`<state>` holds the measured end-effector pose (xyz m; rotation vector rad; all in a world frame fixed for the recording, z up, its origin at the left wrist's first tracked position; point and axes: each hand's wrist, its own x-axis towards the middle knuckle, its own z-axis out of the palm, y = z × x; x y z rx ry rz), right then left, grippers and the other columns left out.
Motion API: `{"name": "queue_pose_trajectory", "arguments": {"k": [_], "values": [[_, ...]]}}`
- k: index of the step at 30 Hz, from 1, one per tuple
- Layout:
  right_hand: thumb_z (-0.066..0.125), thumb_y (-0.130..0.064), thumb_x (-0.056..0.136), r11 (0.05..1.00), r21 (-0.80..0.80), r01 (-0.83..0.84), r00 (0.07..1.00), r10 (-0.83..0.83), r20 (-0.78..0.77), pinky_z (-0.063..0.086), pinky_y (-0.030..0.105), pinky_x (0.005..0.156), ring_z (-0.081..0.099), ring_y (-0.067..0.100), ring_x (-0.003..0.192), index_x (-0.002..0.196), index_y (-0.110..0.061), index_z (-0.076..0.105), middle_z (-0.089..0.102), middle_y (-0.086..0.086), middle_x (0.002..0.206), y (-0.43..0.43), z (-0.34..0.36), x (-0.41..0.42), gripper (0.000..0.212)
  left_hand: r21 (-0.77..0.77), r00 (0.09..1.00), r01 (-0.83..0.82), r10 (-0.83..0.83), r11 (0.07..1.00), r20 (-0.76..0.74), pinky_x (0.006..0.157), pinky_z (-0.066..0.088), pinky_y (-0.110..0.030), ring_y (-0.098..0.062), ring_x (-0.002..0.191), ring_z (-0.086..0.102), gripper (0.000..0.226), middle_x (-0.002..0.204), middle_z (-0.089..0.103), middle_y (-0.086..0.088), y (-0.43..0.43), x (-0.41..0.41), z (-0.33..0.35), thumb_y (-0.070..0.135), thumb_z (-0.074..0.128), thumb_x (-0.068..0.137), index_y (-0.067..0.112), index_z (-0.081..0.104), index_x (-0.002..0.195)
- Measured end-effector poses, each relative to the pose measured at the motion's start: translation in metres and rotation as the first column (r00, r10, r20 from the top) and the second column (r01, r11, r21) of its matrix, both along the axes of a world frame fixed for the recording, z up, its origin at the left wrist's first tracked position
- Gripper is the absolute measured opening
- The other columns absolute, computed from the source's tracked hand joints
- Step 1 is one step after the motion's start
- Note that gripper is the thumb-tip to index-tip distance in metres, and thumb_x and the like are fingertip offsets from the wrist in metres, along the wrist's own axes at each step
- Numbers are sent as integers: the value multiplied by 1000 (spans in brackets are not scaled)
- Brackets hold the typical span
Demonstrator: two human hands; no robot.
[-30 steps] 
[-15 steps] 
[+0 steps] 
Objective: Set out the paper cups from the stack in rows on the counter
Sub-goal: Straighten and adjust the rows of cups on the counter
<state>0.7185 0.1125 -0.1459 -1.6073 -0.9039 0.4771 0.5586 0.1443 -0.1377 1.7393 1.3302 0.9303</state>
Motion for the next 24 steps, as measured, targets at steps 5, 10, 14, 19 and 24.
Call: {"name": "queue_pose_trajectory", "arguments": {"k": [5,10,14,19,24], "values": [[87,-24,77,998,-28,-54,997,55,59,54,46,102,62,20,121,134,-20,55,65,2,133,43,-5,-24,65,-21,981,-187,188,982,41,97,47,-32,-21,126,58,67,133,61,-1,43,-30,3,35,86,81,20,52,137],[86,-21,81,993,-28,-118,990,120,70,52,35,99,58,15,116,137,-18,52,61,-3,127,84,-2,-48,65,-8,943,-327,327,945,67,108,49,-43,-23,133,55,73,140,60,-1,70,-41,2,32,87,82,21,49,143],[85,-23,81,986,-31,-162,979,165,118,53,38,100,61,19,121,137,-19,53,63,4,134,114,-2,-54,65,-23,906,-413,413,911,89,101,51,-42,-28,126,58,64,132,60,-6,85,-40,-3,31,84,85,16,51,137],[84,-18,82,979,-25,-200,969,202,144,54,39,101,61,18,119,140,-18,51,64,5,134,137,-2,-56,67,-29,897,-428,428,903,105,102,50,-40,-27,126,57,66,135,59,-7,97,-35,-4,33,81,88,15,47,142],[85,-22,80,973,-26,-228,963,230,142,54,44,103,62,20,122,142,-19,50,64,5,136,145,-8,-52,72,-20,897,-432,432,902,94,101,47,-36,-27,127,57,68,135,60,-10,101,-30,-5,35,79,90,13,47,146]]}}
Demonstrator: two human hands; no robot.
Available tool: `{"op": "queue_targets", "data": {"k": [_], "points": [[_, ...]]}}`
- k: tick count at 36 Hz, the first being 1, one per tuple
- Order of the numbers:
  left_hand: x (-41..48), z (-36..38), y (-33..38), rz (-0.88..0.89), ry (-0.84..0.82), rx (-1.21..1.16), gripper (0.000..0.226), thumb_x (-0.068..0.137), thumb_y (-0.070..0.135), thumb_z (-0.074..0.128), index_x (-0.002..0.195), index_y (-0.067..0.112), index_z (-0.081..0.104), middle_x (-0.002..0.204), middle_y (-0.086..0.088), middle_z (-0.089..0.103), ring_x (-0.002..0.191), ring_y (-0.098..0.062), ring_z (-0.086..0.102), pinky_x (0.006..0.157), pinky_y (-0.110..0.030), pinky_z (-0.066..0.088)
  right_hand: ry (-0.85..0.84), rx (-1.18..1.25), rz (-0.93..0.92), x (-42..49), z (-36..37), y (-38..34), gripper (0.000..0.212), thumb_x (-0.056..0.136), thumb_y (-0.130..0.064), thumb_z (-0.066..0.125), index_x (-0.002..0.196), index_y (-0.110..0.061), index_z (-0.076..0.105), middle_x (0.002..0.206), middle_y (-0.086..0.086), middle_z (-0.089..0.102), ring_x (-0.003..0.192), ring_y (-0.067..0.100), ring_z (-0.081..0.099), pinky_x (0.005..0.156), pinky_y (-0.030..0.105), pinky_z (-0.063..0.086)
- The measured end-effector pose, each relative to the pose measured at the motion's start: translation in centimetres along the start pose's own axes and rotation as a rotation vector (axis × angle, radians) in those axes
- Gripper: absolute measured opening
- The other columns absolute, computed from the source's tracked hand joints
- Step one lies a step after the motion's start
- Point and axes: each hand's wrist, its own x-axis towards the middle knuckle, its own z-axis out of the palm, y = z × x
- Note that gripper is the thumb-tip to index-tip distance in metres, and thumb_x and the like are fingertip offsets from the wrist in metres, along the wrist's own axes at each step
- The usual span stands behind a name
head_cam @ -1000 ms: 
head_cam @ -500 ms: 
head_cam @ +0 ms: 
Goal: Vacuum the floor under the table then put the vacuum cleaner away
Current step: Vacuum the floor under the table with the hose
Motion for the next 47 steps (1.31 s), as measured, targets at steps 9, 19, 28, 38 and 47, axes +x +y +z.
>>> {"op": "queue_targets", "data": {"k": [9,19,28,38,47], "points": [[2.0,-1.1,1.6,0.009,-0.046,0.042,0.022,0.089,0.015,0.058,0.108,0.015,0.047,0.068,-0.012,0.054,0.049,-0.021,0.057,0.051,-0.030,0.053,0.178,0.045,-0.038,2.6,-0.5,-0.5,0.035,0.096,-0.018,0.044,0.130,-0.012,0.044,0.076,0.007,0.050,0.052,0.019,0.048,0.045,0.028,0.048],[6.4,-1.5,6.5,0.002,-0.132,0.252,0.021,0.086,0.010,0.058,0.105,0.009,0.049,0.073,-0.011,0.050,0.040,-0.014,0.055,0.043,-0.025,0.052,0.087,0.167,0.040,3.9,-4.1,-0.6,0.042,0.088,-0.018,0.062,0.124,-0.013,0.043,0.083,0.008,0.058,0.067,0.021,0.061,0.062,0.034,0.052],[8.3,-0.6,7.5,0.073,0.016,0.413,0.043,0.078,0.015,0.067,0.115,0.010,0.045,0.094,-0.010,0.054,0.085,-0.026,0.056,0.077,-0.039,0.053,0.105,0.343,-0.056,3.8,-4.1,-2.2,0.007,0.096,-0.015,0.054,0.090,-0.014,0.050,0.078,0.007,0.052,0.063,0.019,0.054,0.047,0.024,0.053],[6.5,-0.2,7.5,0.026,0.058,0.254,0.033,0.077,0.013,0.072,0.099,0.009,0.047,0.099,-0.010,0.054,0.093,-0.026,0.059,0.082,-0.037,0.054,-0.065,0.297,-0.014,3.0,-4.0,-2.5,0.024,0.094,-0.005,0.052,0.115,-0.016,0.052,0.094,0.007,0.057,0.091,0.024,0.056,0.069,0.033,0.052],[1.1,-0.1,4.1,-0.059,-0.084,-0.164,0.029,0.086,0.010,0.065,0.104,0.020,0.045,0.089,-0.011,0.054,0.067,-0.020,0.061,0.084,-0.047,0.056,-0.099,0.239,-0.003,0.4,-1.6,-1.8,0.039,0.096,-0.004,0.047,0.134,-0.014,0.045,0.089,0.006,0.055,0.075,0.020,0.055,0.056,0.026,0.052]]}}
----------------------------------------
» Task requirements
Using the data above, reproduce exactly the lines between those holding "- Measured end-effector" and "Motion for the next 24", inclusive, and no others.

» Answer to this task
- Measured end-effector poses, each relative to the pose measured at the motion's start: translation in metres and rotation as the first column (r00, r10, r20 from the top) and the second column (r01, r11, r21) of its matrix, both along the axes of a world frame fixed for the recording, z up, its origin at the left wrist's first tracked position
- Gripper is the absolute measured opening
- The other columns absolute, computed from the source's tracked hand joints
- Step 1 is one step after the motion's start
- Note that gripper is the thumb-tip to index-tip distance in metres, and thumb_x and the like are fingertip offsets from the wrist in metres, along the wrist's own axes at each step
- Numbers are sent as integers: the value multiplied by 1000 (spans in brackets are not scaled)
- Brackets hold the typical span
Demonstrator: two human hands; no robot.
[-30 steps] 
[-15 steps] 
[+0 steps] 
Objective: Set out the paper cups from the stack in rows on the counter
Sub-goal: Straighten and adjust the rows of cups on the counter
<state>0.7185 0.1125 -0.1459 -1.6073 -0.9039 0.4771 0.5586 0.1443 -0.1377 1.7393 1.3302 0.9303</state>
Motion for the next 24 steps, as measured, targets at steps 5, 10, 14, 19 and 24.

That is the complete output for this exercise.